> What you have to do
For the listing below, output exactly the lines from the line with "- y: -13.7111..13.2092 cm" up to and including the line with "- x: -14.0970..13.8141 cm", and no other lines.

> Input data
=======

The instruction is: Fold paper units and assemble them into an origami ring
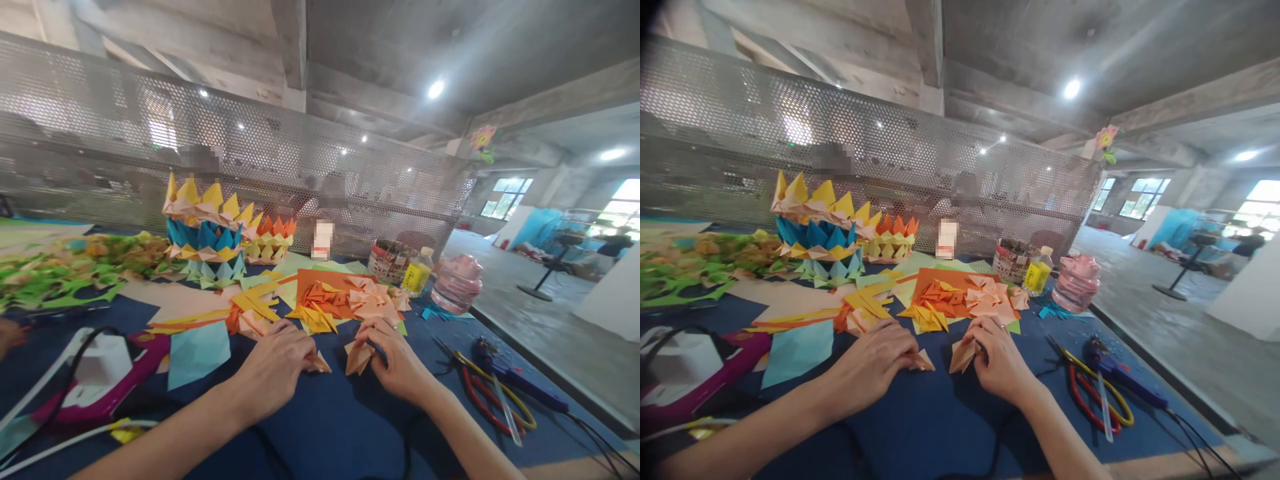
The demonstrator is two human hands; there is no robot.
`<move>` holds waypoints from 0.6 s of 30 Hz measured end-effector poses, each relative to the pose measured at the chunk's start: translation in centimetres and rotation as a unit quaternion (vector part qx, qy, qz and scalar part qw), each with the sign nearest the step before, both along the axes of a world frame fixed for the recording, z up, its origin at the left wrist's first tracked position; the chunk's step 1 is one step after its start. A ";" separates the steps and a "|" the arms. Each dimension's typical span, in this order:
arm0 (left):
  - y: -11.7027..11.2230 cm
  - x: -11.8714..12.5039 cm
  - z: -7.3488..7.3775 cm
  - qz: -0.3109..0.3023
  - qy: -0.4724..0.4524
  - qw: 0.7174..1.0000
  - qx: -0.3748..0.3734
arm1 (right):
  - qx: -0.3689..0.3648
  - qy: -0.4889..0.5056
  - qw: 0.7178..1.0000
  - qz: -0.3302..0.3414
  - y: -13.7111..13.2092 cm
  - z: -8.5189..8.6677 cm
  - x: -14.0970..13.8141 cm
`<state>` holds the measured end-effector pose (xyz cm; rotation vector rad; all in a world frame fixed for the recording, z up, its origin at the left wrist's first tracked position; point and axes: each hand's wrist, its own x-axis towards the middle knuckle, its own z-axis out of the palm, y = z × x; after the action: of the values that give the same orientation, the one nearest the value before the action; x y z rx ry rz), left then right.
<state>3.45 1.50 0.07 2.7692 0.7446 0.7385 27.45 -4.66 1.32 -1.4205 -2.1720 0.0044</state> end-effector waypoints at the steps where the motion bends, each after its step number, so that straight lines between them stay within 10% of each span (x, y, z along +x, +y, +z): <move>1: 0.0 0.0 0.0 -0.001 -0.002 1.000 -0.002 | -0.001 0.000 1.000 0.002 0.0 0.1 0.0; 18: -0.9 0.0 0.7 0.012 -0.139 0.990 -0.029 | -0.128 0.277 0.952 -0.025 0.1 0.7 -1.8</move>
<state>3.47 0.55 0.81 2.5364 0.7290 1.0614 25.69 -4.53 2.06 -1.3981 -1.7078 0.6139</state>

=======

> Your response
  - y: -13.7111..13.2092 cm
  - z: -8.5189..8.6677 cm
  - x: -14.0970..13.8141 cm

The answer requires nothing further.